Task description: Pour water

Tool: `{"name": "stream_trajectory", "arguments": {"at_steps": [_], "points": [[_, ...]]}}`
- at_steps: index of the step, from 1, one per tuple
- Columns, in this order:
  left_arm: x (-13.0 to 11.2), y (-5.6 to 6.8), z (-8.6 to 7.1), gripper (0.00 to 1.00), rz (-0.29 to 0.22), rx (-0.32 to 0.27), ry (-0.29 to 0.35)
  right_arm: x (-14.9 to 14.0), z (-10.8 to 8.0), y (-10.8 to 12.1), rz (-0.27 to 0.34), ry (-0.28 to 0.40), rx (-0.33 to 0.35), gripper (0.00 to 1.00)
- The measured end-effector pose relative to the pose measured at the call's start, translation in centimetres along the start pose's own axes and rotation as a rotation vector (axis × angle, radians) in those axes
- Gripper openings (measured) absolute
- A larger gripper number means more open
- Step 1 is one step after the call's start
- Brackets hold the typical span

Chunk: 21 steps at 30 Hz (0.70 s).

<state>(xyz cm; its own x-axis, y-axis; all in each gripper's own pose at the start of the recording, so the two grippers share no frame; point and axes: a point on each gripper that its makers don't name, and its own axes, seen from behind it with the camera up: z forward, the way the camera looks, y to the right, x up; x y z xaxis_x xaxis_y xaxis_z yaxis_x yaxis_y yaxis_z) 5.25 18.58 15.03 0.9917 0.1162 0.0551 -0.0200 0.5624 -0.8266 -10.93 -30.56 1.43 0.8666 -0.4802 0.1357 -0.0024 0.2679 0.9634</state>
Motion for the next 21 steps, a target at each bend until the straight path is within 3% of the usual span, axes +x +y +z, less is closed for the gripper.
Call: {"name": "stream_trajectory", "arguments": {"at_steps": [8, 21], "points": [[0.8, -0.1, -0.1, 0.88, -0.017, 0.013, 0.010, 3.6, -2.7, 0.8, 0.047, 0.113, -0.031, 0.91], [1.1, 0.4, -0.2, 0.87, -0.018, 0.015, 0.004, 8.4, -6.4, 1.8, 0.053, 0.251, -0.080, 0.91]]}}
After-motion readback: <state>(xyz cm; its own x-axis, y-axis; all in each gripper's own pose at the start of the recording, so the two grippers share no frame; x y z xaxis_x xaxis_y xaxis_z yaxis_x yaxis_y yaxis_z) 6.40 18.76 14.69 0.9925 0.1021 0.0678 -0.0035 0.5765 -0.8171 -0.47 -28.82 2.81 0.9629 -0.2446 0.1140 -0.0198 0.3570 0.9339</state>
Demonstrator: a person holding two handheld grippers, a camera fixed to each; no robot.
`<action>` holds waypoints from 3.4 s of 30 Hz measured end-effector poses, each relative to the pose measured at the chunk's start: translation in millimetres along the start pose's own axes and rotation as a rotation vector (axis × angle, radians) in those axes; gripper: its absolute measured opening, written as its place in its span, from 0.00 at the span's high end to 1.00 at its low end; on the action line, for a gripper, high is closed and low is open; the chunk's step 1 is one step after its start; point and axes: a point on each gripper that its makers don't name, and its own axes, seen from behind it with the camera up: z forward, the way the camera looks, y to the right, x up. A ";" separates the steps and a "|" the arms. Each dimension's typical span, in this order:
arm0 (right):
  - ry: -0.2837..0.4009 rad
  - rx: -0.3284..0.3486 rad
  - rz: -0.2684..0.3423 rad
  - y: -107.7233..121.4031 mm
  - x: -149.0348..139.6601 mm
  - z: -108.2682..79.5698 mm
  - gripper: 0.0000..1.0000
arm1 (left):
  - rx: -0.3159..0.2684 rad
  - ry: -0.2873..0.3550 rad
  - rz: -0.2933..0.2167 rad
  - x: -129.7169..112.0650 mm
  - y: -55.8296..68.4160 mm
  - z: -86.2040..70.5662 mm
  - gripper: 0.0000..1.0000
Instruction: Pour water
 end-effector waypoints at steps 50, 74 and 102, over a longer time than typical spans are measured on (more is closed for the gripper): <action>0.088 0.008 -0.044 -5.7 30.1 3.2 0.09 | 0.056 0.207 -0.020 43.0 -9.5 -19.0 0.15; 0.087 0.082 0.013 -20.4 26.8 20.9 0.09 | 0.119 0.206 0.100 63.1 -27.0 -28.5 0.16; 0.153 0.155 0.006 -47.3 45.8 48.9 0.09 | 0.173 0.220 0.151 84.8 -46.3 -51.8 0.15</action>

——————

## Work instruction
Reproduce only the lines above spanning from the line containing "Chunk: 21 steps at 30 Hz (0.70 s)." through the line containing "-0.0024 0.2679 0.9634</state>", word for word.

## Answer below
Chunk: 21 steps at 30 Hz (0.70 s).

<state>(xyz cm; its own x-axis, y-axis; all in each gripper's own pose at the start of the recording, so the two grippers share no frame; point and axes: a point on each gripper that its makers don't name, and its own axes, seen from behind it with the camera up: z forward, the way the camera looks, y to the right, x up; x y z xaxis_x xaxis_y xaxis_z yaxis_x yaxis_y yaxis_z) 5.25 18.58 15.03 0.9917 0.1162 0.0551 -0.0200 0.5624 -0.8266 -10.93 -30.56 1.43 0.8666 -0.4802 0.1357 -0.0024 0.2679 0.9634</state>

The exercise requires no additional answer.